Je vais me moquer de vous, je vais me moquer de vous, je vais me moquer de vous, je vais me moquer de vous, je vais me moquer de vous, je vais me moquer de vous.
J'aimais parler à haute voix, trembler, parler de dépravation! Je me sentais comme si j'étais au paradis! À ce moment-là, Gustavo a sorti le bâton de ma poche et a commencé à me frapper sur le côté du visage. Il allait s'amuser!
Elle va me baiser, elle va me rire en face !
La première gorgée de lait m'a craché au visage, me faisant sentir toute mouillée ! J'ai bu ce morceau de viande, sentant les jets suivants de baise dans ma bouche. Gustavo hurlait d'excitation. Quand il a fini, j'ai craché la baise dans ma main, l'ai léchée, et je l'ai renvoyée dans ma bouche ! Cette fois en l'avalant toute.
Même sa baise est meilleure que la tienne, et je le serai toujours.
Gustavo et moi étions allongés sur le lit, nous nous embrassant sur la langue, très affectueusement comme des amants. Nous regardions Fabio donner des coups de poing et nous amuser, regarder notre moment intime. Il ressemblait à un adolescent se masturbant en regardant du porno, c'était magnifique! Après s'être amusés, Fabio s'est allongé à côté de moi, et entre ces deux hommes, je me suis accroupi et nous nous sommes tous les trois endormis.

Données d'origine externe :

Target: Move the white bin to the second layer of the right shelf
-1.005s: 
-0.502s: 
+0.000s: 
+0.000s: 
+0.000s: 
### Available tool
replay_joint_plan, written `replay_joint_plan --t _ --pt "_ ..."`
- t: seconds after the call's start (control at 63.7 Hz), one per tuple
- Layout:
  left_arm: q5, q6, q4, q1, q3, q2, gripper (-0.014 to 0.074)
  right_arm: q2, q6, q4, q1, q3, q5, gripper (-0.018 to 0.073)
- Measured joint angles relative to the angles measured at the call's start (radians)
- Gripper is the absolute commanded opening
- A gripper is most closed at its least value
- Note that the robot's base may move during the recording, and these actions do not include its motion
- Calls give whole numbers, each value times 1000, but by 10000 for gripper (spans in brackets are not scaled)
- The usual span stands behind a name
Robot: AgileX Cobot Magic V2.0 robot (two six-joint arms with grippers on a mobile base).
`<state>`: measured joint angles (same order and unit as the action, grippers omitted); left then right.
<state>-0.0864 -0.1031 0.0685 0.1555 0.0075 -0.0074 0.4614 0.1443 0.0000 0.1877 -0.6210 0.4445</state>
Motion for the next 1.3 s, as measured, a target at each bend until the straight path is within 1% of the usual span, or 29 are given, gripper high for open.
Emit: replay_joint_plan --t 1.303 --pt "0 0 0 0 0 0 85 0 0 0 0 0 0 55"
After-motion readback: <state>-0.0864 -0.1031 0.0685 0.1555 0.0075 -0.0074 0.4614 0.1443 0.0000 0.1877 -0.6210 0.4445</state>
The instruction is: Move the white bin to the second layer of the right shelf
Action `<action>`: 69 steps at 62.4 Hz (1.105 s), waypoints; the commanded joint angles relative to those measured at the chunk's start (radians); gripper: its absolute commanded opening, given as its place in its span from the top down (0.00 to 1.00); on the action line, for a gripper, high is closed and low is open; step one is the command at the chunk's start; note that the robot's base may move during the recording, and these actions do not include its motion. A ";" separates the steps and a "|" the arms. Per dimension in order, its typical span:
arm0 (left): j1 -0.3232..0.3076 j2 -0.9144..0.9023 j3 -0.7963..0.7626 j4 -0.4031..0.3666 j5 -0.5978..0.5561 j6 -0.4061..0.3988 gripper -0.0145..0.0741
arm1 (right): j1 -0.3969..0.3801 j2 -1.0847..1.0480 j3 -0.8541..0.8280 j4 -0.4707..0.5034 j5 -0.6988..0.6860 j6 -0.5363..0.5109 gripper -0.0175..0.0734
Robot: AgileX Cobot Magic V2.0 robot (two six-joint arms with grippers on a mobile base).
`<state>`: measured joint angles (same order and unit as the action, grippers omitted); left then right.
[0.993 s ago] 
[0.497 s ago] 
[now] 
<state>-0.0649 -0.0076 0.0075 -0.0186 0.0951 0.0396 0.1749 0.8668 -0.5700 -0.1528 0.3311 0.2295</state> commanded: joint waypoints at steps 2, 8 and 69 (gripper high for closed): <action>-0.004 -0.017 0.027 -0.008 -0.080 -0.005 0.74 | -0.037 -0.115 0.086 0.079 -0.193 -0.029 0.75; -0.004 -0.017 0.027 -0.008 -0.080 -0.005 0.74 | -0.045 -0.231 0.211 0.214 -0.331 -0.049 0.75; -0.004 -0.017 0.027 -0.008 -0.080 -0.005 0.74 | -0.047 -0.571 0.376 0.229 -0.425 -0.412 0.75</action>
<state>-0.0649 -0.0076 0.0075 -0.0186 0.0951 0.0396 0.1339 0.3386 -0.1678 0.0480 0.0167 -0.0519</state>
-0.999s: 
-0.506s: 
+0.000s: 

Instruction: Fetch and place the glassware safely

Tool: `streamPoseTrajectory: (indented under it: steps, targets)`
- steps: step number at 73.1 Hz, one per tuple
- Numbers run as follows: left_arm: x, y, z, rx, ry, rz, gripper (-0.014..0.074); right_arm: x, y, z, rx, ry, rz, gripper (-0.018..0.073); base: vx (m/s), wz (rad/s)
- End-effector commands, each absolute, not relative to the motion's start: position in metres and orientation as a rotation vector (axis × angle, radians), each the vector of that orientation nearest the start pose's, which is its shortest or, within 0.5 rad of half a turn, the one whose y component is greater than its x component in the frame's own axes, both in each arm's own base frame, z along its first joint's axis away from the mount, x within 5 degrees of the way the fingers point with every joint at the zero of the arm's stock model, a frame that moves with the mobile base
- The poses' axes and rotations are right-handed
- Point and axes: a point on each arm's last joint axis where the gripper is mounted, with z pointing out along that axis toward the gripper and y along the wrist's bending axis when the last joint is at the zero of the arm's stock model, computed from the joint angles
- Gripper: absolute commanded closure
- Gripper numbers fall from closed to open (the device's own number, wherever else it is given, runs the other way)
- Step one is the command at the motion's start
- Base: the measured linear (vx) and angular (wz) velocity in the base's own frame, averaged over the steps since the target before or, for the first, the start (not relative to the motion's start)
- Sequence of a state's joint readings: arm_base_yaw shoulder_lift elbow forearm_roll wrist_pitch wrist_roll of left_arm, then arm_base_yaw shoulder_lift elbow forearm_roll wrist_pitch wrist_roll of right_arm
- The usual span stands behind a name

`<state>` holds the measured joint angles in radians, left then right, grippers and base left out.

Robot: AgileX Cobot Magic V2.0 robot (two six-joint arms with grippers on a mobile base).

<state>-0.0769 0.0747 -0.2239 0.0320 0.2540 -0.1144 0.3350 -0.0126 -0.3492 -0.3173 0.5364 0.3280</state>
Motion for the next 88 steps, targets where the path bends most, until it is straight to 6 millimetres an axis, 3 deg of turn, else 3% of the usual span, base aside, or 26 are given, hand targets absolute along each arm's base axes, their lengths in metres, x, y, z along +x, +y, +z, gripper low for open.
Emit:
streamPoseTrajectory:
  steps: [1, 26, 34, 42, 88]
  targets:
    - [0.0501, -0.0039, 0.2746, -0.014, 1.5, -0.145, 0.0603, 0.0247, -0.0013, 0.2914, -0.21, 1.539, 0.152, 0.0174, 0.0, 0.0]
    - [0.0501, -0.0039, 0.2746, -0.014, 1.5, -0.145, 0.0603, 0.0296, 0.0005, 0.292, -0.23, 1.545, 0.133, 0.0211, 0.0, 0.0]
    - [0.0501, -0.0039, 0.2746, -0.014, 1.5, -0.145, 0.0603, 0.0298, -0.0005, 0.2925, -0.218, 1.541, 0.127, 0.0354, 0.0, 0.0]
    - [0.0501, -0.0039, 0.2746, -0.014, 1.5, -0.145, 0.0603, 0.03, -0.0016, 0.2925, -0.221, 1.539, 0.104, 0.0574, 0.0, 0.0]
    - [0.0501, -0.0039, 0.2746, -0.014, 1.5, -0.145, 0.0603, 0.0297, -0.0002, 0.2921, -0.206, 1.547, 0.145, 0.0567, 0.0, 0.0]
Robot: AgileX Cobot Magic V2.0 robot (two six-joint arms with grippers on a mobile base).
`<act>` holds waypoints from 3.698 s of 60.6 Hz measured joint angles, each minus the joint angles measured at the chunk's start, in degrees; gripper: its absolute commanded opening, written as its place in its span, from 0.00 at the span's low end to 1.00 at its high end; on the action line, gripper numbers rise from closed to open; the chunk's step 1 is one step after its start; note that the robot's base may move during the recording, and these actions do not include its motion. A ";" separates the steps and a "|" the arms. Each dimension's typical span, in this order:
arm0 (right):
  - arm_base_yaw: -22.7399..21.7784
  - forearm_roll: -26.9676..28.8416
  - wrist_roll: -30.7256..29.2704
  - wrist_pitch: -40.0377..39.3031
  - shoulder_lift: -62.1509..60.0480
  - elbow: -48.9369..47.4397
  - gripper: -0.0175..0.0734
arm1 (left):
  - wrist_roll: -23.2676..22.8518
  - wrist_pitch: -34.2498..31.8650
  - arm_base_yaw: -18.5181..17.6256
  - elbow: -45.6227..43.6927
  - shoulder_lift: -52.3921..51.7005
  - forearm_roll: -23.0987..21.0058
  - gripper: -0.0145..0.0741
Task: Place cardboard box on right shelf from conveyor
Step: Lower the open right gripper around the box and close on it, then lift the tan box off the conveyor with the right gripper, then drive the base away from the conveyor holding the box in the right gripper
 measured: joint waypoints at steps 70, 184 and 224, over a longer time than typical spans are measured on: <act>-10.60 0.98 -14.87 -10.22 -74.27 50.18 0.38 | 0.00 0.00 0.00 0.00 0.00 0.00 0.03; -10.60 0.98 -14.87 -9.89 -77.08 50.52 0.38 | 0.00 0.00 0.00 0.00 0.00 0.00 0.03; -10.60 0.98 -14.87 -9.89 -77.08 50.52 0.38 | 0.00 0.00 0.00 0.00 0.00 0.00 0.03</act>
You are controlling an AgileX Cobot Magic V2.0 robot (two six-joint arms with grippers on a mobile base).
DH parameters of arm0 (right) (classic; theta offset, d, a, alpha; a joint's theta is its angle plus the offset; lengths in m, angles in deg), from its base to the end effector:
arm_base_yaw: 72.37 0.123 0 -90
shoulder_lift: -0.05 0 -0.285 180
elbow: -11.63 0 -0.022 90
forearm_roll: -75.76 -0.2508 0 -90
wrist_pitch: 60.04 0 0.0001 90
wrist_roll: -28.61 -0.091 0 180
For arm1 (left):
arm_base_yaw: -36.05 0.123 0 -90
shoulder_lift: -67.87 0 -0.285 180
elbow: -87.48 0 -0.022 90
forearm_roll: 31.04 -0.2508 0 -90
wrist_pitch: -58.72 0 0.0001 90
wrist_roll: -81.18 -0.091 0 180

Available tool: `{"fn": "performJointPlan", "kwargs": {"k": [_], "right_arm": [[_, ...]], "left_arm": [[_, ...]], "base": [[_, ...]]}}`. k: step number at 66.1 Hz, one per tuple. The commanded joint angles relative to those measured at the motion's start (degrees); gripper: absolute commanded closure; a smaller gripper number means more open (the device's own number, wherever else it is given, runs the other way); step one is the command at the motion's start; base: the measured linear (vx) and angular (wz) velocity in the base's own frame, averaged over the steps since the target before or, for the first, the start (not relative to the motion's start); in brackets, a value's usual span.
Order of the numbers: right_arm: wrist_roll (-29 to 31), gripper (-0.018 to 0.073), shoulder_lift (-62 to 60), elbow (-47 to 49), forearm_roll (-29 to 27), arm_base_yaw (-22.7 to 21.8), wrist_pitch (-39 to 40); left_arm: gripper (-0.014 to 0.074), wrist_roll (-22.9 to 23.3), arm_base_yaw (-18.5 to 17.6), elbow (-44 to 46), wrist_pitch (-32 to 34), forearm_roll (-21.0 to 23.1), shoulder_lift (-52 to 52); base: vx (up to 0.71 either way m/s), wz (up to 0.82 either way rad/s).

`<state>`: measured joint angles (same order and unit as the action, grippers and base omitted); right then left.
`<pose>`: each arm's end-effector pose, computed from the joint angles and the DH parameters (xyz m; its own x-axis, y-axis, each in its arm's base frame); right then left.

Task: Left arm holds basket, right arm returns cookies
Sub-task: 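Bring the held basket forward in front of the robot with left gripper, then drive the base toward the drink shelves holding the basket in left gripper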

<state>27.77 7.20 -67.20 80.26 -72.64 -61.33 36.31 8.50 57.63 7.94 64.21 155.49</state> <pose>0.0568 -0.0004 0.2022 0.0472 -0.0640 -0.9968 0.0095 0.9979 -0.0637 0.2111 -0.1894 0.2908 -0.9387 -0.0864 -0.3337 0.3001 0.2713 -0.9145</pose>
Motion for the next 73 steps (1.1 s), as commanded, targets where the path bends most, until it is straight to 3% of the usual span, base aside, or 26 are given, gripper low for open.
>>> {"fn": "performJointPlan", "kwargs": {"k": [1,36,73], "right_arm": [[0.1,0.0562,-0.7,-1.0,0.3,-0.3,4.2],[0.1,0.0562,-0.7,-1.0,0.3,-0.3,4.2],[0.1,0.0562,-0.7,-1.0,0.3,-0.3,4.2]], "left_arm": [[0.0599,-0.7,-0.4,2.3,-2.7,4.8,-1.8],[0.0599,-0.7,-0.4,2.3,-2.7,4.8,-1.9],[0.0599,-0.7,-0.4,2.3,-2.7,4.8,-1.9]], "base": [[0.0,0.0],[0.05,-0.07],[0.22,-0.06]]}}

Ce n'était que la première fois, parce qu'après ça je suis devenue la pute de l'entreprise! J'ai donné à pratiquement tous mes collègues, subordonnés et supérieurs du travail! Presque toujours Fabio était ensemble, mais parfois j'ai donné dans les motels, dans la voiture et même dans leur maison! Puis je suis arrivé plein de baise pour mon mari, qui m'a reçu fou avec une érection. J'aime notre nouvelle vie et mon mari aime encore plus.